Do AI dream of electric sheep? Yes, if we tell them to.
In fact, the electric sheep can look something like this:
These sheep were created by Dream, an app by WOMBO that uses artificial intelligence (AI) to generate intricate works of art. The user simply enters a prompt (or picks from Dream’s suggestions, like “Futuristic City,” “Crawling Brains,” or “Diamond Trees”), and selects an art style, like Dali, Fantasy, Ukiyo-e, or Steampunk. Then, they watch in real time as Dream creates an artwork based on these inputs. Users are so thrilled with their creations that vibrant communities have sprung up on social media and Discord, where they eagerly share their “dreams.”
“I’m a big fan of Italian Renaissance art,” Dream engineer Salman Shahid tells me in an interview, “and I think the first time I saw The School of Athens, I was just mesmerized. I asked WOMBO Dream what it thinks The School of Athens looks like in the Synth Wave style. That was pretty cool.”
Since joining the WOMBO team in July, Shahid has worked on the machine learning models of both of WOMBO’s applications: Dream, released in late 2021, and the company’s first app, WOMBO, which animates a user’s photo to lip sync a song of their choice. The team includes application designers, content creators, product managers, mobile and web app engineers, and AI engineers, like Shahid.
“We really value democratizing creativity using AI,” Shahid says. “We work on abstracting away the complexity and bringing really cool AI models to millions of users across the globe.”
The Dream algorithm uses a CLIP-guided approach. CLIP is an open-source neural network (a freely available algorithm that learns about patterns in data) by research lab OpenAI. The network is trained on image-caption pairings found on the internet, and can rate how well user-fed captions pertain to images.
To generate its artworks, the Dream model starts with a randomly-generated vector, a mathematical representation of an image. Each entry in the vector corresponds to a tiny detail of the image. Some might correspond to colour, some to shape, some to more abstract meaning. Often, the random vector first corresponds with a grey blob of pixels. The algorithm then uses CLIP to ascertain how well the current vector image corresponds to the user’s prompt and improves the correspondence over several iterations. The user watches the algorithm conduct this process in real time; the app creates multiple images before the final product appears. The randomness of the process means that Dream never produces the same artwork twice.
I ask Shahid why the app is called Dream. He says that the team cycled through a few different names, including “Paint” and “Art,” before settling on “Dream.” “We found it was a playful interpretation of how we believe AI dreams…. [The] internal representation is not something we specifically guide, where we say that one attribute should refer to one specific thing. It’s just something that the model learns during its training time…. The vector itself is not human-readable in any sense.”

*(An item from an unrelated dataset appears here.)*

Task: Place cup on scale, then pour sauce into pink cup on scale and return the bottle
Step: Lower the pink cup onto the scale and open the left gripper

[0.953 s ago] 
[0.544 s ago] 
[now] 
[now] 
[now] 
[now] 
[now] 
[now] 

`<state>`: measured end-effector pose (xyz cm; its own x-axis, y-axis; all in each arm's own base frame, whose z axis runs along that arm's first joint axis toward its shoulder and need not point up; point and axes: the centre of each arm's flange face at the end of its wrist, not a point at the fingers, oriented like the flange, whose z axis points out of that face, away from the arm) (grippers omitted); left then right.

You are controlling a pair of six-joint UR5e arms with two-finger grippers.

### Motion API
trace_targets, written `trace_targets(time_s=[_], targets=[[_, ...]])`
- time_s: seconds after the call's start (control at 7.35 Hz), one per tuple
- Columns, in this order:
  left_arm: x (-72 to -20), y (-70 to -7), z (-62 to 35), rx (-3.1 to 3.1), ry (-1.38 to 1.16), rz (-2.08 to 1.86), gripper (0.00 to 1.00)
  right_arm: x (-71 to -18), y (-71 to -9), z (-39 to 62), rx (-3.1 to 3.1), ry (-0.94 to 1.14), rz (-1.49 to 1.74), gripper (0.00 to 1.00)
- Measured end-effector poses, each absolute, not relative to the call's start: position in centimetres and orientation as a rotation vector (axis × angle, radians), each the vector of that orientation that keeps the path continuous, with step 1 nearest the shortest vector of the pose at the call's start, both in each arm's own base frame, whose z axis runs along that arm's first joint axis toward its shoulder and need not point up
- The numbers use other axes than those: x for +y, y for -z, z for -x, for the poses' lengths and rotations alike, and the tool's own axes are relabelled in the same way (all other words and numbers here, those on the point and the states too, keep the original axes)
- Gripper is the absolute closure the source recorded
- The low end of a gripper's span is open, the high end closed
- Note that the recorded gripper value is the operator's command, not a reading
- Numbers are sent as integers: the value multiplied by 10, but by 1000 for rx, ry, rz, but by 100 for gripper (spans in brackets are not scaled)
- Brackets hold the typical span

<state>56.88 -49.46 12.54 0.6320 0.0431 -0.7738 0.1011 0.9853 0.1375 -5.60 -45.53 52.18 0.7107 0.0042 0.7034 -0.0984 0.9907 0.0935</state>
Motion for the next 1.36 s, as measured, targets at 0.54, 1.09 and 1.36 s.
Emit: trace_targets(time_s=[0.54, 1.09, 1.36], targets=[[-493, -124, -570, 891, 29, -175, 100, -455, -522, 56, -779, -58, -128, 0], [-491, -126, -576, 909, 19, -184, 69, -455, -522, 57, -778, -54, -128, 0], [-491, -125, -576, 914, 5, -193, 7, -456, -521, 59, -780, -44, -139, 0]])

WOMBO Dream recently expanded to offer multilingual support. Its model can now take prompts in a vast array of languages, including Japanese, Hindi, and Indonesian. In addition to offering more languages, the app will soon offer social features, such as the ability to see and “like” other users’ dreams if they choose to share them. The team is also experimenting with 3D animations of dreams so that users could walk through the dreams they create in virtual reality.
While playing with different art styles in the app, I found myself returning to Etching and Baroque. Etching seemed to essentialize the prompts, creating simple pieces with a nightmarish quality. Baroque, on the other hand, dazzled with convincing brushstrokes and the colour palette of the period.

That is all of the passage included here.